# [What you have to do]
For this exercise, transcribe all the entries exactly as given and omit the images.

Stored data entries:

--------------------------------

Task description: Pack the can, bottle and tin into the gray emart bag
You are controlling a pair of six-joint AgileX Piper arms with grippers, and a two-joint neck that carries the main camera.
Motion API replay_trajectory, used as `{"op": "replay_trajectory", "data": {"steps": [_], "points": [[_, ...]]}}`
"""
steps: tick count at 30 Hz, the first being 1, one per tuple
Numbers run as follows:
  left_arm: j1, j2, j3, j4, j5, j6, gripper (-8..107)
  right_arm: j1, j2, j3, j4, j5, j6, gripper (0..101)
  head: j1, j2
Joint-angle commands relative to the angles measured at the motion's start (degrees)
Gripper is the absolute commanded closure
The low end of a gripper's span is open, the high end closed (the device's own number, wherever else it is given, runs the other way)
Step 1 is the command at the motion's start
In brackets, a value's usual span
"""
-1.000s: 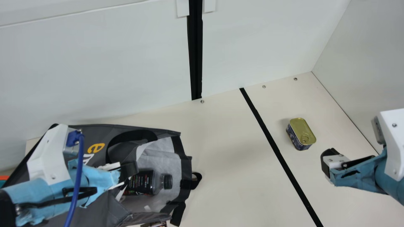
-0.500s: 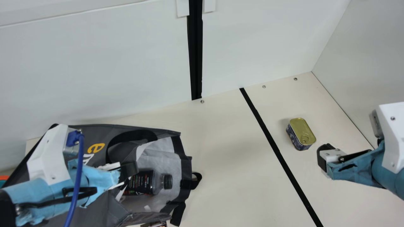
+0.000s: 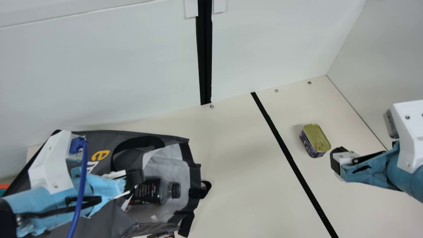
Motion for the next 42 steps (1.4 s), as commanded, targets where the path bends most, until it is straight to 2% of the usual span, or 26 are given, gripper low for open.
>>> {"op": "replay_trajectory", "data": {"steps": [1, 16, 31, 42], "points": [[0.00, 0.00, 0.00, 0.00, 0.00, 0.00, 89, 0.10, 0.48, -0.27, -0.10, 0.05, -0.14, 10, -1.30, -0.05], [0.00, 0.00, 0.00, 0.00, 0.00, 0.00, 89, -0.85, 5.82, -3.63, 0.97, 0.05, -2.28, 10, -1.30, -0.05], [0.00, 0.00, 0.00, 0.00, 0.00, 0.00, 89, -4.02, 12.47, -7.33, 4.13, 0.05, -6.72, 10, -1.30, -0.05], [0.00, 0.00, 0.00, 0.00, 0.00, 0.00, 89, -6.66, 17.25, -7.24, 7.31, -2.53, -11.05, 10, -1.30, -0.05]]}}
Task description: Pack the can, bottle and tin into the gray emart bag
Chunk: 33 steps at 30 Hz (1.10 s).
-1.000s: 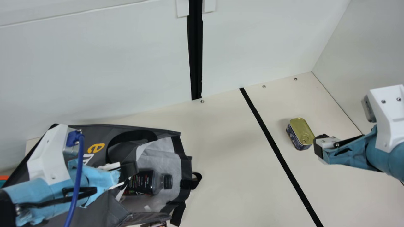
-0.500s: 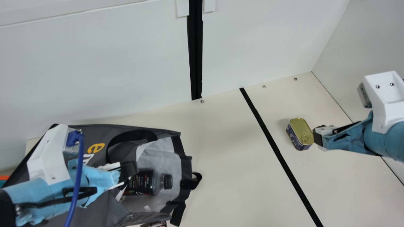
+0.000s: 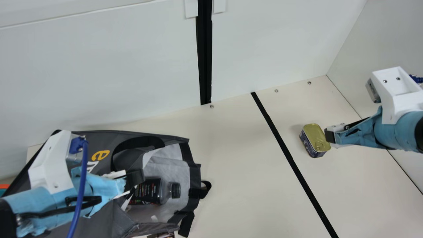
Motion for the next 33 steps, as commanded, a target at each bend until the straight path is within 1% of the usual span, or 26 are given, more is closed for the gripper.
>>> {"op": "replay_trajectory", "data": {"steps": [1, 20, 33], "points": [[0.00, 0.00, 0.00, 0.00, 0.00, 0.00, 89, -0.28, 0.69, 0.12, 0.63, -0.40, -0.90, 10, -1.30, -0.05], [0.00, 0.00, 0.00, 0.00, 0.00, 0.00, 89, -4.73, 7.39, 0.72, 6.14, -3.43, -9.38, 10, -1.30, -0.05], [0.00, 0.00, 0.00, 0.00, 0.00, 0.00, 89, -5.93, 12.58, 1.39, 7.73, -6.39, -12.13, 10, -1.30, -0.05]]}}
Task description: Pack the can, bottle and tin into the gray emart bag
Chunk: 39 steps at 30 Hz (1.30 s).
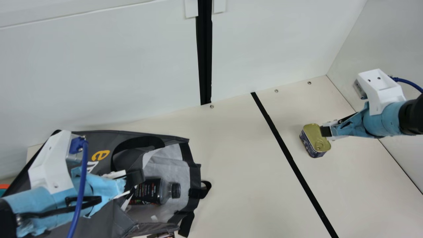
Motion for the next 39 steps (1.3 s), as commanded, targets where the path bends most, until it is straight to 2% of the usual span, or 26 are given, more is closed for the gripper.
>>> {"op": "replay_trajectory", "data": {"steps": [1, 20, 39], "points": [[0.00, 0.00, 0.00, 0.00, 0.00, 0.00, 89, 0.03, 0.76, 0.09, 0.02, -0.33, -0.15, 10, -1.30, -0.05], [0.00, 0.00, 0.00, 0.00, 0.00, 0.00, 89, 0.90, 9.11, -0.17, 0.55, -4.47, -0.52, 10, -1.30, -0.05], [0.00, 0.00, 0.00, 0.00, 0.00, 0.00, 89, 1.18, 15.07, 1.26, 1.10, -7.40, -2.43, 10, -1.30, -0.05]]}}
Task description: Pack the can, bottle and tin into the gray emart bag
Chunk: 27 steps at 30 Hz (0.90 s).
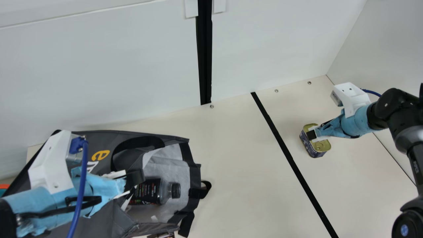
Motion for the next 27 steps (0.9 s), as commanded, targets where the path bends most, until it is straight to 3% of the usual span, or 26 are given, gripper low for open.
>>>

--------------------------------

# [Response to the exercise]
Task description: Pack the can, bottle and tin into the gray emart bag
You are controlling a pair of six-joint AgileX Piper arms with grippers, and a two-joint neck that carries the main camera.
Motion API replay_trajectory, used as `{"op": "replay_trajectory", "data": {"steps": [_], "points": [[_, ...]]}}`
"""
steps: tick count at 30 Hz, the first being 1, one per tuple
Numbers run as follows:
  left_arm: j1, j2, j3, j4, j5, j6, gripper (-8..107)
  right_arm: j1, j2, j3, j4, j5, j6, gripper (0..101)
  head: j1, j2
Joint-angle commands relative to the angles measured at the motion's start (degrees)
Gripper is the absolute commanded closure
The low end of a gripper's span is open, the high end closed (the device's own number, wherever else it is given, runs the other way)
Step 1 is the command at the motion's start
In brackets, a value's usual span
"""
-1.000s: 
-0.500s: 
+0.000s: 
Motion for the next 42 steps (1.4 s), as commanded, targets where the path bends most, until it is straight to 2% of the usual span, or 26 are given, gripper low for open.
>>> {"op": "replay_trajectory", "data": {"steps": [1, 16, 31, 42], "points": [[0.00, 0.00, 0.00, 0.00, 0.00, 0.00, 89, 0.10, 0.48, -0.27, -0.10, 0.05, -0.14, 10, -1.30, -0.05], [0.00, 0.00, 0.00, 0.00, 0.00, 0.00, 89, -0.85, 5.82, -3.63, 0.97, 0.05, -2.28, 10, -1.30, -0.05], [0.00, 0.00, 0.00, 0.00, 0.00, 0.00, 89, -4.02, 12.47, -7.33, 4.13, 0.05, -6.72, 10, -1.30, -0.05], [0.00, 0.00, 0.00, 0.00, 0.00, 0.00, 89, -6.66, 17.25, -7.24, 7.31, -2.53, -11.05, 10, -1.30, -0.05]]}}
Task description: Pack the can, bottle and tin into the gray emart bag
Chunk: 33 steps at 30 Hz (1.10 s).
-1.000s: 
-0.500s: 
+0.000s: 
Motion for the next 33 steps, as commanded, a target at each bend until the straight path is within 1% of the usual span, or 26 are given, more is closed for the gripper.
>>> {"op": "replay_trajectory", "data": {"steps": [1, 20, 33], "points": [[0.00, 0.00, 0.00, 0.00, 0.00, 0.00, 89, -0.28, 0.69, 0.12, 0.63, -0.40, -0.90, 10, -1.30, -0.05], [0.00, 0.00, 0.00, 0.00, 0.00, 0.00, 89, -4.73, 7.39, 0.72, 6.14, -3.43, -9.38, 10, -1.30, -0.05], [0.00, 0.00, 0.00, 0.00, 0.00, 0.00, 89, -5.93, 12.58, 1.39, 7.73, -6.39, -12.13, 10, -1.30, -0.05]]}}
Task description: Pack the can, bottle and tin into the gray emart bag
Chunk: 39 steps at 30 Hz (1.30 s).
Motion for the next 39 steps (1.3 s), as commanded, targets where the path bends most, until it is straight to 2% of the usual span, or 26 are given, more is closed for the gripper.
>>> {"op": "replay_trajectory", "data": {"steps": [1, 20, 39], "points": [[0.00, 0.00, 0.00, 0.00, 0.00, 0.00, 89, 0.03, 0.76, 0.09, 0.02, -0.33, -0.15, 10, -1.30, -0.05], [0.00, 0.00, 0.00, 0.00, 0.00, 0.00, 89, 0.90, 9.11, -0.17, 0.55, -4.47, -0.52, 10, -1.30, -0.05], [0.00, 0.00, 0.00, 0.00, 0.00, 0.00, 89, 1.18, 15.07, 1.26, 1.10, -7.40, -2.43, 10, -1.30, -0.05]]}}
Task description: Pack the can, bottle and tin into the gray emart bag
Chunk: 27 steps at 30 Hz (0.90 s).
Motion for the next 27 steps (0.9 s), as commanded, targets where the path bends most, until it is straight to 3% of the usual span, or 26 are given, gripper low for open.
>>>

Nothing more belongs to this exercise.